Dhote, V, Samundre, P, Ganeshpurkar, A, Upaganlawar, A
Current drug targets. 2021;(14):1668-1687
Abstract
Advancing age presents a major challenge for the elderly population in terms of quality of life. The risk of cognitive impairment, motor in-coordination, and behavioral inconsistency due to neuronal damage is relatively higher in aging individuals of society. The brain, through its structural and functional integrity, regulates vital physiological events; however, the susceptibility of the brain to aging-related disturbances signals the onset of neurodegenerative diseases. Mitochondrial dysfunctions impair bioenergetic mechanism, synaptic plasticity, and calcium homeostasis in the brain, thus sufficiently implying mitochondria as a prime causal factor in accelerating aging-related neurodegeneration.
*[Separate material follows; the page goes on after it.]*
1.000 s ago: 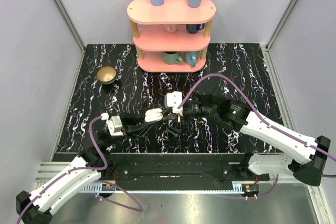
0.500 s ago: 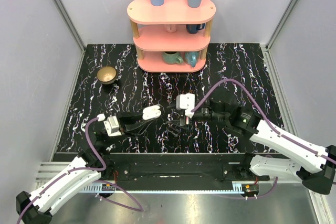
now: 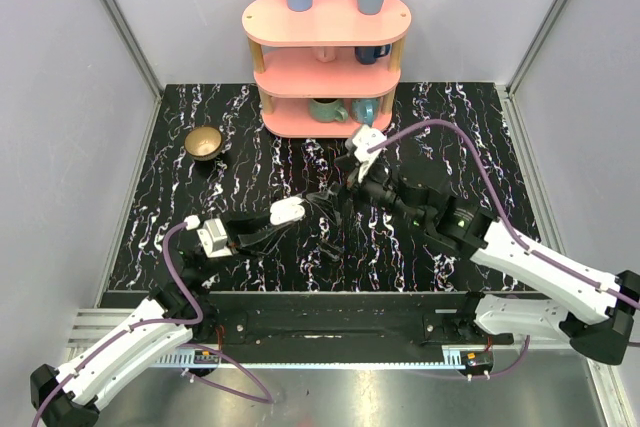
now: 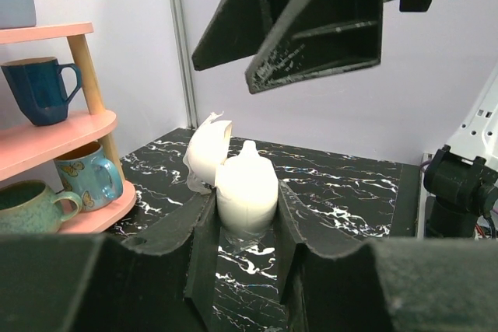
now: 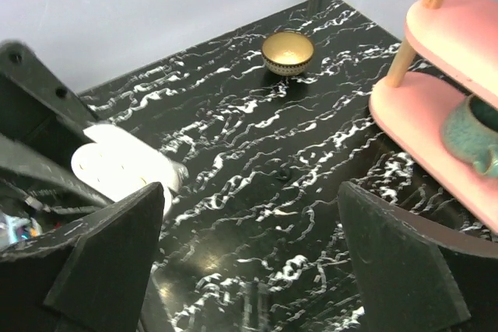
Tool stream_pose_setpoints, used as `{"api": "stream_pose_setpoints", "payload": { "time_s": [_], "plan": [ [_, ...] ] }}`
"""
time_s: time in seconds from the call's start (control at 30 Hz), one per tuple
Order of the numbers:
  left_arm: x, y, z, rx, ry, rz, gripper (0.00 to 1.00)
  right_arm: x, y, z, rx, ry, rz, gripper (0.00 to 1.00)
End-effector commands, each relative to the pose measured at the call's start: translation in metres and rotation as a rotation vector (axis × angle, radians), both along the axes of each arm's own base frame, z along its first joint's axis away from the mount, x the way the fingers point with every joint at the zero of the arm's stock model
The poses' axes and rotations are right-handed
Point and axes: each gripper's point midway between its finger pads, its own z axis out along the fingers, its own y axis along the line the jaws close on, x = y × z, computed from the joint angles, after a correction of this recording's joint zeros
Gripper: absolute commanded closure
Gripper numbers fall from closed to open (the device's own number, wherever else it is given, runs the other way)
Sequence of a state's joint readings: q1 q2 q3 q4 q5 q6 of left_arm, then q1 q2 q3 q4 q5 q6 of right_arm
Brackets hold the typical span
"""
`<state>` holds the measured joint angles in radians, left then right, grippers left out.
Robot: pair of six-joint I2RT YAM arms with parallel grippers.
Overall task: Insert the wireless bluetooth earbuds into the charging case
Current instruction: Close the charging case with the earbuds.
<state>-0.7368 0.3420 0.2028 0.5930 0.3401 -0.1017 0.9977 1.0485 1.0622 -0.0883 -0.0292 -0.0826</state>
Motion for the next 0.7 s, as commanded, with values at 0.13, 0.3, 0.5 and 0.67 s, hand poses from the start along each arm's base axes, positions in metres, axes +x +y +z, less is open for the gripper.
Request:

We have reviewed the fundamental functions of mitochondria in a healthy brain and aimed to address the key issues in aging-related diseases by asking: 1) What goes wrong with mitochondria in the aging brain? 2) What are the implications of mitochondrial damage on motor functions and psychiatric symptoms? 3) How environmental chemicals and metabolic morbidities affect mitochondrial functions? Further, we share insights on opportunities and pitfalls in drug discovery approaches targeting mitochondria to slow down the progression of aging and related neurodegenerative diseases.